The organisation is in desperate need of a new pasteuriser to replace its 10-year-old instrument, ahead of their relocation to the Southern Cross University midwifery unit at the Gold Coast campus next year.
"We are going to perform for this milk pasteuriser that they need to get, just going to give our time, and people have put up their homes to host these concerts," Mr O'Leary said.
Mothers Milk Bank director Marea Ryan said she was humbled by the musicians and felt the new device would herald a new chapter in the Milk Bank's story.
The charity has been operating on the Tweed for 10 years, providing hundreds of families with donated milk, running its pasteuriser into disrepair.
Donations can be needed for a number of reasons including complicated birth leading to delayed milk production, supply decline due to the demand of multiple births or the demands of a sick or colicy baby.
"We are providing milk to hundreds of babies and there are other babies in the community who we can help," Ms Ryan said.
Despite what marketing companies may lead women to believe, breast milk is superior to powder, Ms Ryan said.
"There are component anti-tumour cells and they help to protect against childhood cancers, including leukaemia, and that's been acknowledged by the Federal Government.
"There are 12,000 essential nutrients in breast milk compared to 30 in powder milk formula; there are antibodies in the breast milk preventing 20 different bacterial infections and components that reduce diabetes by 39%."

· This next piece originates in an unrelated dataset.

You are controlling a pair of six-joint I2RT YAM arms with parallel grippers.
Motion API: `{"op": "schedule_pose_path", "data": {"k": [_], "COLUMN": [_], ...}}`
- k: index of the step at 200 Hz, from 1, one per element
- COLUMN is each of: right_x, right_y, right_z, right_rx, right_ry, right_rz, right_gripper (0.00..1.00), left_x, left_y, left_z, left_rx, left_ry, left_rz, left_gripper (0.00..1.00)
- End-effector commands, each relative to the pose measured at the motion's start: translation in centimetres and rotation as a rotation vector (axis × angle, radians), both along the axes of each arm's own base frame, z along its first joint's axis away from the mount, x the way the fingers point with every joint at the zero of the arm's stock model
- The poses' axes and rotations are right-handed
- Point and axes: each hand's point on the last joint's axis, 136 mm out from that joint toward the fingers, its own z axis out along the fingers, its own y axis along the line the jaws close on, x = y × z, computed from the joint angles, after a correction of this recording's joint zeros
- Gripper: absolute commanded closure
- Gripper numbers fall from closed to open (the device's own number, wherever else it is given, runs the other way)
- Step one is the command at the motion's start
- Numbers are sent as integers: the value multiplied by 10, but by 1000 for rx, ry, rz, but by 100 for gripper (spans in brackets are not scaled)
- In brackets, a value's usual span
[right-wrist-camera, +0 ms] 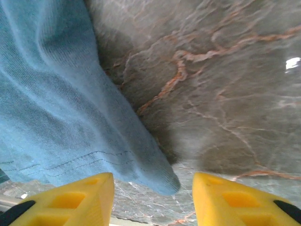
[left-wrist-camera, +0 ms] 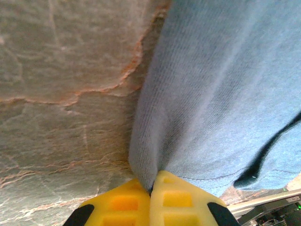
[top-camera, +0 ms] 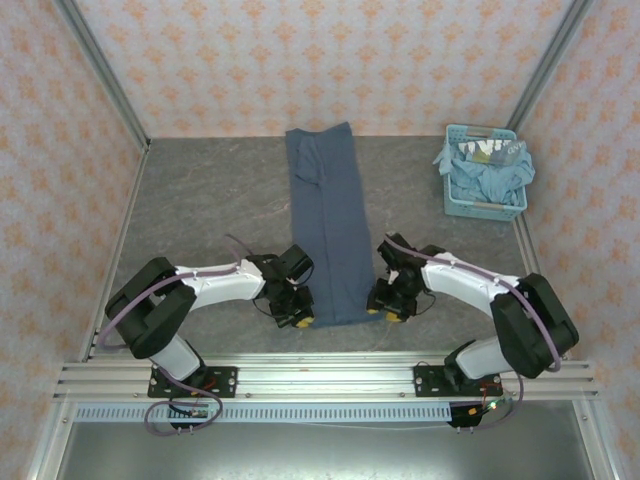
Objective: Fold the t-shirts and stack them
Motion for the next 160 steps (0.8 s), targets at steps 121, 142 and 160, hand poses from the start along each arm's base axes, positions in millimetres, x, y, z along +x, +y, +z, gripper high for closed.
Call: {"op": "schedule_pose_path", "data": {"k": [121,142,160], "right_x": [-47,-59,-54], "right_y": [20,21,26], "right_z": [16,32,50], "right_rx": [28,48,88], "right_ry": [84,89,51], "right_rz": [66,63,27], "right_gripper": [100,100,100], "left_x": [-54,-64,-59], "left_y": [46,49,51], "left_z": [5,16,34], "left_rx": [136,123,93], "left_ry": [-24,-57,-119], "left_rz": [-190,-187,-146], "left_gripper": [100,100,100]}}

Breast milk is donated by local donor mothers, who have been health screened.
That milk is expressed and frozen, and after it is received, defrosted and pasteurised at 62.5 degrees for 30 minutes before being quickly chilled to maintain nutritional integrity.
The machine the charity hopes to buy will be the first of its kind in Australia, working on steam, not water.
Residents are invited to attend a series of four concerts supported by the Family Centre at Tweed and Gold Coast locations to raise funds for the Mothers Milk Bank pasteuriser.
The first live performance will be at a Terranora home. followed by other concerts.
Three-piece band The Munster Bucks claim to be "the only all-Irish band in Brisbane (if not Australia) and are made up of a Corkman, Kerryman and a Waterford man" who will play folk songs, ballads, traditional tunes with guitar, banjo, uilleann pipes, whistles, flute, drums and mandolin.
"This will be an opportunity for the local people to be able to enjoy good music, raise funds and be entertained at the same time," Mr O'Leary said.